Please go over the material below and count each line with the string "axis", giving only the total.

**Data for this exercise:**
####################

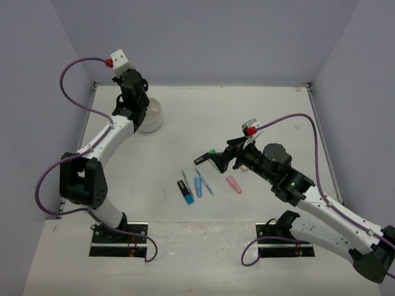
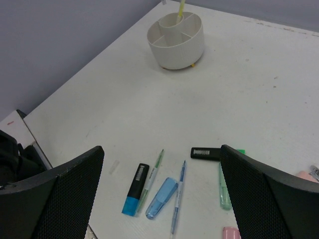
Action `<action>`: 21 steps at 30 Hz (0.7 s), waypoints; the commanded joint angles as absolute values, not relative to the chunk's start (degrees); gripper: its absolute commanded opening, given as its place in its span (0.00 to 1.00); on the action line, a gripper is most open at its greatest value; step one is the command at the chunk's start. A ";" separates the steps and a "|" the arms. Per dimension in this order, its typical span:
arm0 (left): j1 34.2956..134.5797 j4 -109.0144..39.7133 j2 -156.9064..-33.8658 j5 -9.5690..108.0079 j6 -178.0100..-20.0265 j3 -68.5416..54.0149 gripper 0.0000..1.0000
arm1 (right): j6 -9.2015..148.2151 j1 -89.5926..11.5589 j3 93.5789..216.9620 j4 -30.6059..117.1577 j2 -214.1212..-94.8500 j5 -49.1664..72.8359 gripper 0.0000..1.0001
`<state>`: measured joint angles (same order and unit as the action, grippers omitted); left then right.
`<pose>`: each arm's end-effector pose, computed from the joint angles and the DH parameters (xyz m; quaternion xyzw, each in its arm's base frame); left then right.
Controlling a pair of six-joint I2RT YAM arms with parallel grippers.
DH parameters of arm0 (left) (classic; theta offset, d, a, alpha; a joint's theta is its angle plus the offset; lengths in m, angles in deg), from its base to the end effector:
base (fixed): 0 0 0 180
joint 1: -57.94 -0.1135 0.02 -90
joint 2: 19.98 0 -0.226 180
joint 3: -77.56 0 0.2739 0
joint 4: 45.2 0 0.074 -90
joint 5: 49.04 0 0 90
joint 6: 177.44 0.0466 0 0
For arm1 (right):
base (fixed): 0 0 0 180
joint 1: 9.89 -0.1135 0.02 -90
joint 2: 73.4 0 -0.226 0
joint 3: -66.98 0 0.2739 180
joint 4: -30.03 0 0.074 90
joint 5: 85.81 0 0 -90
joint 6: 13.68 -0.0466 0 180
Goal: Sort the stationery into containers
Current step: Place the pen in the storage box.
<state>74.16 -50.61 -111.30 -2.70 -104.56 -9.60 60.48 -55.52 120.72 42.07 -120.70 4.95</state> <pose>0.3989 -0.0825 0.3219 -0.2709 0.6471 0.0588 0.7102 0.1806 0.1855 0.2985 -0.1947 0.7148 0.3475 0.5748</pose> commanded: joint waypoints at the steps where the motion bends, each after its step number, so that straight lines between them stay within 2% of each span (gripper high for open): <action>1: 72.65 -58.38 -117.07 -3.05 -99.93 -15.97 0.00 | 59.51 -55.56 120.80 41.18 -120.98 6.32 0.99; 15: 71.71 -60.44 -125.86 -4.04 -100.50 -13.71 0.01 | 59.04 -55.59 120.54 39.90 -122.15 11.66 0.99; 19: 71.62 -59.95 -126.12 -4.46 -102.69 -10.78 0.12 | 58.92 -55.59 120.59 39.72 -122.91 11.93 0.99; 20: 71.59 -59.47 -125.90 -4.04 -103.09 -10.29 0.18 | 58.97 -55.54 120.65 39.75 -123.08 11.93 0.99; 21: 71.62 -58.46 -125.10 -2.69 -103.96 -10.05 0.31 | 59.01 -55.56 120.73 39.78 -123.20 11.93 0.99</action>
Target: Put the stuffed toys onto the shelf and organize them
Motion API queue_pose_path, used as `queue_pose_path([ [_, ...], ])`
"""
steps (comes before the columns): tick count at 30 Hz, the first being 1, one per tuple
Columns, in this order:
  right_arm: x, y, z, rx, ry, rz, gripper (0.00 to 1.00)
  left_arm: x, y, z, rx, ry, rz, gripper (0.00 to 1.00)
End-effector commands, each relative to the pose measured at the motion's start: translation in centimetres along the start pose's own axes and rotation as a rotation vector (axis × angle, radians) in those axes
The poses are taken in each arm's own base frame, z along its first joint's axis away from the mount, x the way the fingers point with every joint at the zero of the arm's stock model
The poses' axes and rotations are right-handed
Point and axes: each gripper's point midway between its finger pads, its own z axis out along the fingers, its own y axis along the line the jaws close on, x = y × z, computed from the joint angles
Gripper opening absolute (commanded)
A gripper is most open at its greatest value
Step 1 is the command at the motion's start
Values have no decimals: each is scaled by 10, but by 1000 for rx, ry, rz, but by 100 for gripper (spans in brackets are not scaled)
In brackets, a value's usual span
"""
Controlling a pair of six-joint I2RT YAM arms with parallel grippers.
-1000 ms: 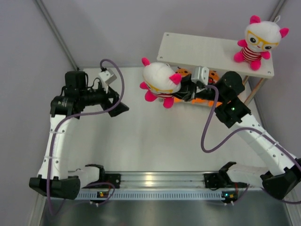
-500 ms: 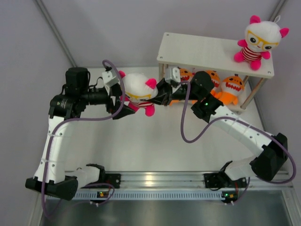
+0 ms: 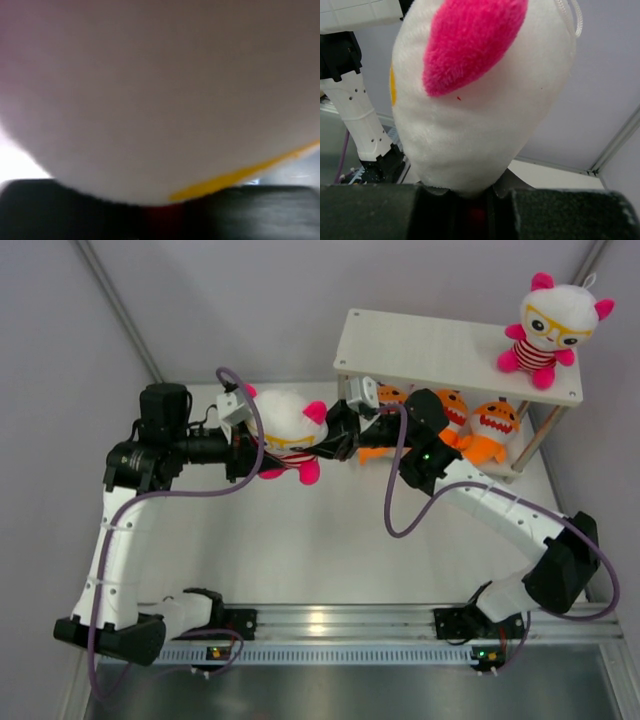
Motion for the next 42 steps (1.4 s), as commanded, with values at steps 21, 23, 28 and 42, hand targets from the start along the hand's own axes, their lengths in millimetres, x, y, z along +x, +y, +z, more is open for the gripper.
queue_pose_path([
  [21, -28, -42, -36, 974, 200, -404, 84, 14, 76, -24, -483, 90, -46, 0],
  [23, -36, -43, -22, 1017, 228, -468, 83, 14, 74, -24, -477, 85, -47, 0],
  [28, -22, -55, 2, 1055, 276, -512, 79, 11, 69, -26, -468, 75, -29, 0],
  [42, -20, -78, 13, 1038, 216, -447, 0, 14, 62, -23, -428, 76, -16, 0],
])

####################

**Expected output:** 3